Financial statements help take a good look at farm profit

I would be in the group that believes that you shouldn’t try to manage by looking in the rear-view mirror. Farming is next year country. There is a lot about “next year” that we can, though, understand by examining past performance.

We all have things that we would like to have had a second chance at. There’s a saying that you can’t make the same mistake twice because the second time you make it, it’s not a mistake, it’s a choice. The implication is that we should learn from experience, improving on things that could have turned out for the better.

But what if we were unaware of what really happened in the past and as a result, were not able to apply that learning to future-based decisions. In farming, those future-based decisions are all about “next year.”

Financial outcomes, as measured by profit, apply. How much profit were you able to generate on your farm last year and then for the past five years? This will assist you in looking at trends. You can also look at the average of the past five years and compare it to last year, or the last two years if you’ve just come through a couple of disappointing years. What do the results tell you? Are you happy with the performance?

For many farms, the answer would be not really. It’s been tough due to a combination of weather, low commodity prices and global impacts on market access.

Understanding how much money is or isn’t being made, or profit, is always important. Human nature tends to be a factor though, when profit and cash flow are strong. There may not be the urgency to take a critical look at the business and see what adjustments could be made to increase profit. This all changes as profit margins narrow and cash flow tightens.

I’m going to focus on two aspects of analyzing profit on a farm. First is the timing of understanding past performance, most recently for 2019.

This is a function of when you receive your financial statements, if they are being developed by an accountant, or when you complete them, if you’re doing them yourself. They should be completed as soon as possible after your year-end. Farms are starting to make decisions on the next year earlier and earlier. It’s quite likely that some decisions will have been made already that will impact 2021. If your financial statements are coming from an accountant and you aren’t receiving them as quickly as you’d like, ask what you would have to do, or provide, so that the statements would be ready sooner.

Depending on the complexity of the business, statements can be ready in just a few weeks from the year-end. Accountants are extremely busy. The key is to provide them with information that is as clear as possible. It may take a couple of years to fine-tune your financial administration processes, but improvements can be made, resulting in statements received sooner. The sooner you get your financial statements, the sooner you can look at things that worked well or at areas that could be improved upon.
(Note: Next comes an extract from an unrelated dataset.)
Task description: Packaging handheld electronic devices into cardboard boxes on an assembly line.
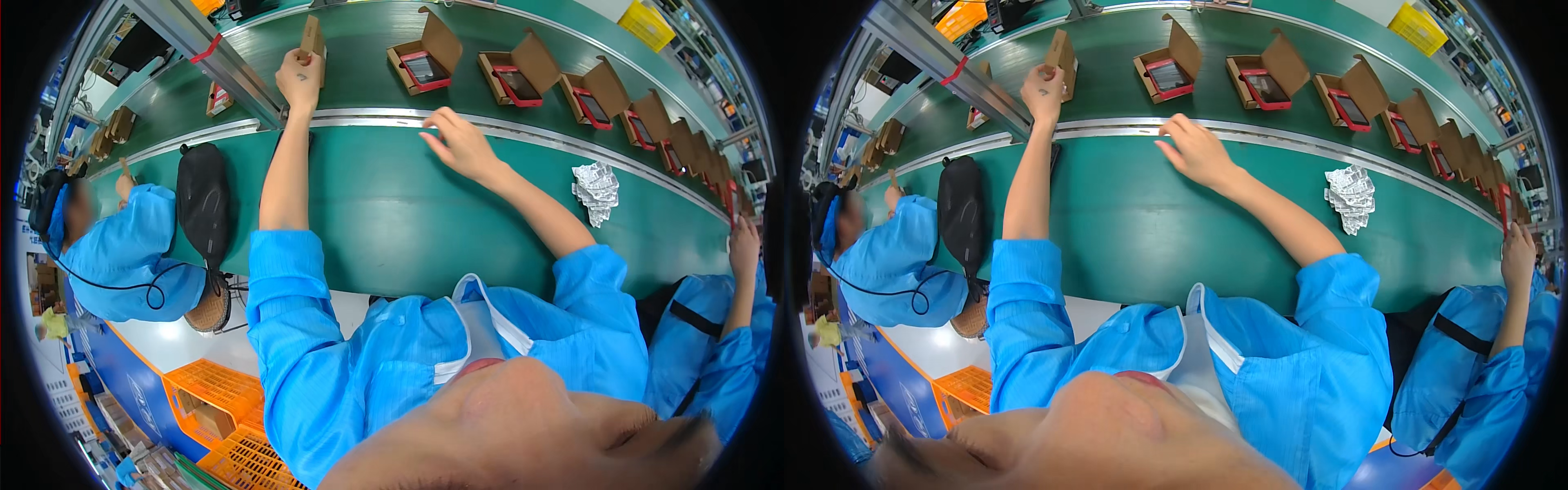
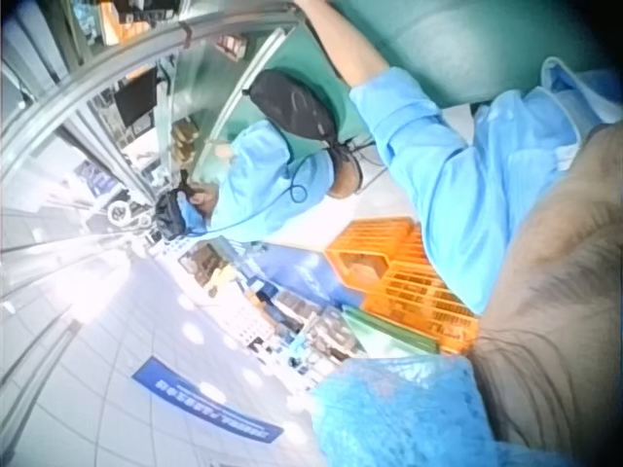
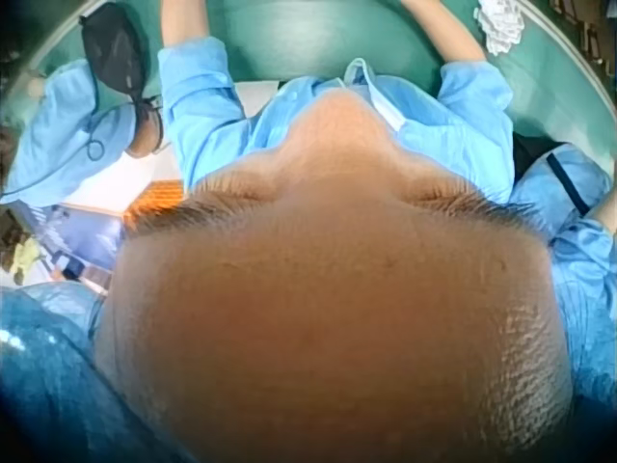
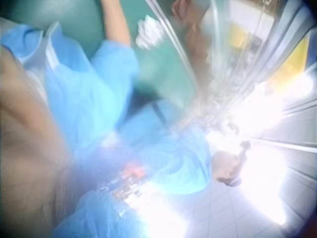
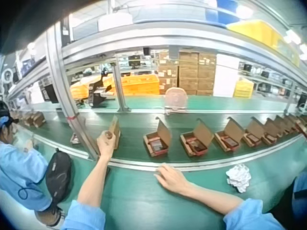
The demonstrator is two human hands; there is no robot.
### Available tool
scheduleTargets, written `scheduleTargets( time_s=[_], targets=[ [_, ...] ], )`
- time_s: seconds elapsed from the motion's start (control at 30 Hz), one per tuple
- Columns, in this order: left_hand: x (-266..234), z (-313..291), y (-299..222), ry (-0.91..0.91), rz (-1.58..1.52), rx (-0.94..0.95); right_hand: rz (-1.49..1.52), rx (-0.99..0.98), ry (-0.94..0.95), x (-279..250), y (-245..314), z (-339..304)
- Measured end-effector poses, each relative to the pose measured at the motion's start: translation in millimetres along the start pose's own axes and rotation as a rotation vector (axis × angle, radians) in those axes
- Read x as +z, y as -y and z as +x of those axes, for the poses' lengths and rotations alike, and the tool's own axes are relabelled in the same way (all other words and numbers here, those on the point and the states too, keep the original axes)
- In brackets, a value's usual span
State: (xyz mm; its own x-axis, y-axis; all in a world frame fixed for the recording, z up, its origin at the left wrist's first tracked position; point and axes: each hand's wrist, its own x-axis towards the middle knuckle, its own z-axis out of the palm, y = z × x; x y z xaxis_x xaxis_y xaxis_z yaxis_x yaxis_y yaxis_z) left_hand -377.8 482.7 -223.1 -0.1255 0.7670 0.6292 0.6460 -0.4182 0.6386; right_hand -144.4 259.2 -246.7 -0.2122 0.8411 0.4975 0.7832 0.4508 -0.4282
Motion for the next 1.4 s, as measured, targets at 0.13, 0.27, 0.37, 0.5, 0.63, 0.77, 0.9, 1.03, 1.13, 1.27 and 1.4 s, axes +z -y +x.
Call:
scheduleTargets(
  time_s=[0.13,0.27,0.37,0.5,0.63,0.77,0.9,1.03,1.13,1.27,1.4],
  targets=[
    [-7.2,-41.7,-66.1,0.161,-0.15,0.026,0.171,0.076,-0.197,51.5,-9.9,42.4],
    [-12.3,-53.6,-59.8,0.357,-0.531,-0.311,0.09,0.29,-0.12,67.2,15.2,101.8],
    [-5.6,-47.8,-4.1,0.153,-0.095,0.036,0.06,0.383,-0.098,89.7,7.9,133.9],
    [-2.0,-59.1,2.8,0.367,-0.116,-0.144,-0.089,0.348,-0.124,92.5,-2.9,149.6],
    [5.0,-66.2,33.2,0.312,-0.259,-0.231,-0.106,0.35,-0.123,93.6,11.0,155.5],
    [1.0,-71.1,34.1,0.329,-0.729,-0.454,-0.152,0.2,-0.12,90.5,25.6,159.5],
    [-8.9,-68.8,0.4,0.518,-1.175,-0.816,-0.098,-0.068,-0.268,83.0,49.1,148.5],
    [-10.9,-72.8,9.0,0.462,-1.219,-0.731,-0.115,-0.265,-0.292,80.1,65.3,139.9],
    [-19.1,-74.1,13.2,0.469,-1.44,-0.852,-0.092,-0.183,-0.334,72.1,56.3,142.5],
    [-40.2,-79.9,20.1,0.442,-1.474,-0.861,0.01,0.239,-0.332,76.3,12.1,164.0],
    [-41.8,-74.7,13.4,0.425,-1.524,-0.869,0.239,0.457,-0.231,101.1,-50.6,153.9]
  ],
)
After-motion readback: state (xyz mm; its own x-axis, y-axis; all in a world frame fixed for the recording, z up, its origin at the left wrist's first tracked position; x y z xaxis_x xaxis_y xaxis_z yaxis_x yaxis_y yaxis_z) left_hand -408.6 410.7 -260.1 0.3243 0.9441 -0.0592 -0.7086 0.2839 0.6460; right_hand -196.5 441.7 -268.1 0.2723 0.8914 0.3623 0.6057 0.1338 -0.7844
Second is the organization of your income statement. Income statements, in a set of financial statements from an accountant, will be put together and published according to generally accepted accounting principles. I continue to see income statements developed for farmers, while technically correct (according to GAAP), that do not present financial information in the most helpful way from a management perspective. What can be done differently? Let’s look at revenue.

Revenue minus expenses equals net income, or profit. But what comprises the revenue? Income statements should be organized so profit margins can be easily calculated, including how core and non-core revenue is separated.
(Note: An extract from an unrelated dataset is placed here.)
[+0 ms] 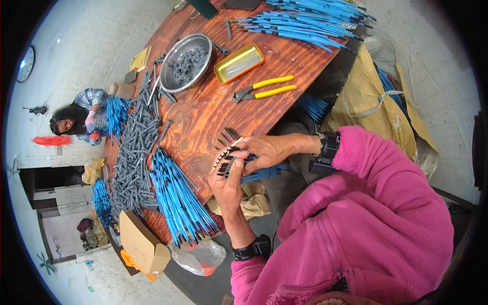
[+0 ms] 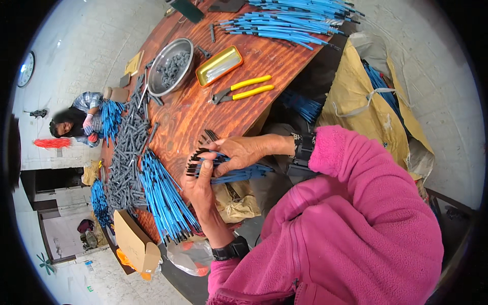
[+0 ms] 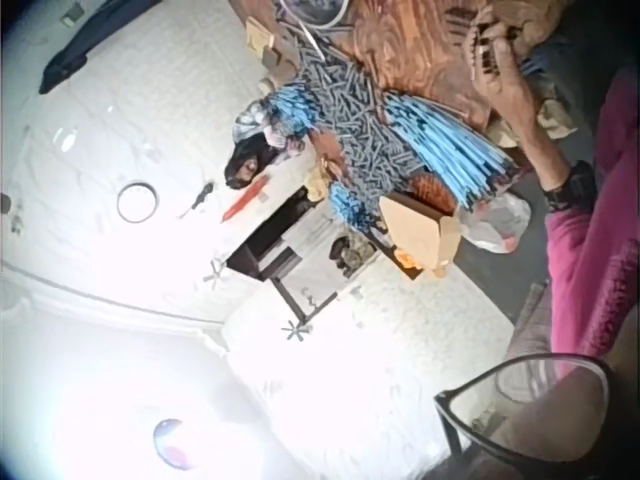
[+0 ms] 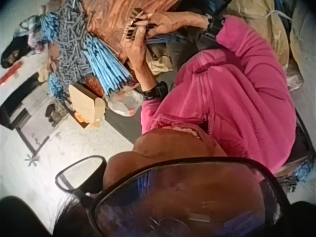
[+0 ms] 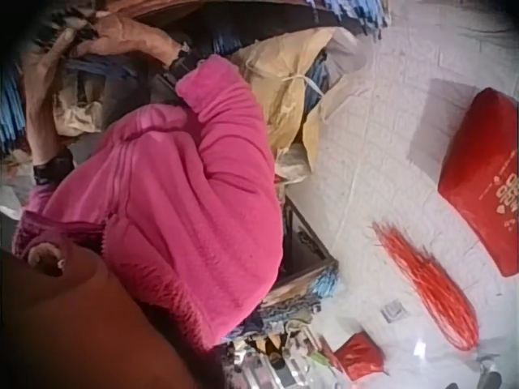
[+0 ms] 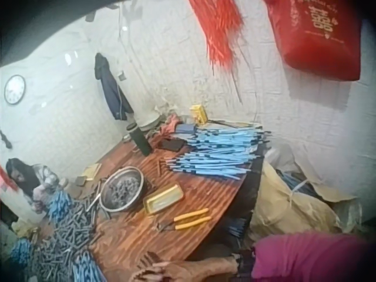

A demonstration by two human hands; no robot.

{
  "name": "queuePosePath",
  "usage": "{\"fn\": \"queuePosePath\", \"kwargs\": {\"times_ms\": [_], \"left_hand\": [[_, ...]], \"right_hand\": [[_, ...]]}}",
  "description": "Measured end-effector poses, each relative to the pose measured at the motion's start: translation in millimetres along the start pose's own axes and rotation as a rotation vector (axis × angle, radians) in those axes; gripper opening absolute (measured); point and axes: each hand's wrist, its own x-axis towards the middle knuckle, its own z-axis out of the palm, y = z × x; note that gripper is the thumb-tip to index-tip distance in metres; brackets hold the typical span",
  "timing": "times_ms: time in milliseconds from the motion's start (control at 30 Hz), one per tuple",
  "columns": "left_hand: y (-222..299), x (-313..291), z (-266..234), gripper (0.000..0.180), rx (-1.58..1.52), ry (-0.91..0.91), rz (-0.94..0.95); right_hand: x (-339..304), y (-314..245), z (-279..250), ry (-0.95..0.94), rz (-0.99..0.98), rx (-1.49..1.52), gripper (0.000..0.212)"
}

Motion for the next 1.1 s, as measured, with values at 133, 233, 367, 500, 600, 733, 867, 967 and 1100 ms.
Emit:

You need to look at the margin of profit generated by your business from core operations. Core operations are defined as being the main purpose of the business. Examples of non-core revenue include:

  • patronage dividends
  • rebates
  • incidental custom work
  • purchases or sales of breeding livestock
  • gains or losses from the sale of equipment and buildings
  • government programs like Agri-Stability
  • surface leases

The most important point is to first analyze where profit is coming from. Is it coming from core operations or is there a substantial amount of non-core revenue?
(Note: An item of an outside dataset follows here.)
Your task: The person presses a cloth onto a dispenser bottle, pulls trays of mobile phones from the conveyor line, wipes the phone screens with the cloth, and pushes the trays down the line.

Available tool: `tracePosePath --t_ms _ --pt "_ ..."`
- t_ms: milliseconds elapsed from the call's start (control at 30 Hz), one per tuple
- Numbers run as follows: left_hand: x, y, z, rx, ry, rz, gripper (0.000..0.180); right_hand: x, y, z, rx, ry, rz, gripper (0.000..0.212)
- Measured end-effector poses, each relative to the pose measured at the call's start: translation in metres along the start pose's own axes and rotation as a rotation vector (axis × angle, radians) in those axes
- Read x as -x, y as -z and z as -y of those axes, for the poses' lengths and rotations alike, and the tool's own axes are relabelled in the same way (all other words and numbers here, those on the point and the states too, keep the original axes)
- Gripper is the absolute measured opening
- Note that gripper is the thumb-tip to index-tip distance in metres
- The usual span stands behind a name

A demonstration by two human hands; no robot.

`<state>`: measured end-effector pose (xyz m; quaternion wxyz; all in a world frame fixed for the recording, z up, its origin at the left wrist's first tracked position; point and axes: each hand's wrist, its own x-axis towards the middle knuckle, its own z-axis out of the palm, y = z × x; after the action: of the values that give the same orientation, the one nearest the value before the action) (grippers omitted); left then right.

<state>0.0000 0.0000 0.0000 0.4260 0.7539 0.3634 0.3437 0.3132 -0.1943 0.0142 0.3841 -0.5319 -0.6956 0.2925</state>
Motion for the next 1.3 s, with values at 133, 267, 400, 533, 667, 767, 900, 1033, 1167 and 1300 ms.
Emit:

I’ve seen farms where their financial statements reported a profit but in reality, the farm was losing money. The non-core revenue was painting an inaccurate picture. It can be a real problem when the farmer isn’t aware that this is happening. The income statements should be structured so that margins of profit separate core and non-core revenue.

This takes me back to understanding past financial performance and using that information to identify adjustments that can be made to achieve optimum margins of profit so the same mistakes aren’t made again and again.

Are you working from good and timely information? Do you know the margin of profit that came from core operations? Are you applying the knowledge to decisions going forward?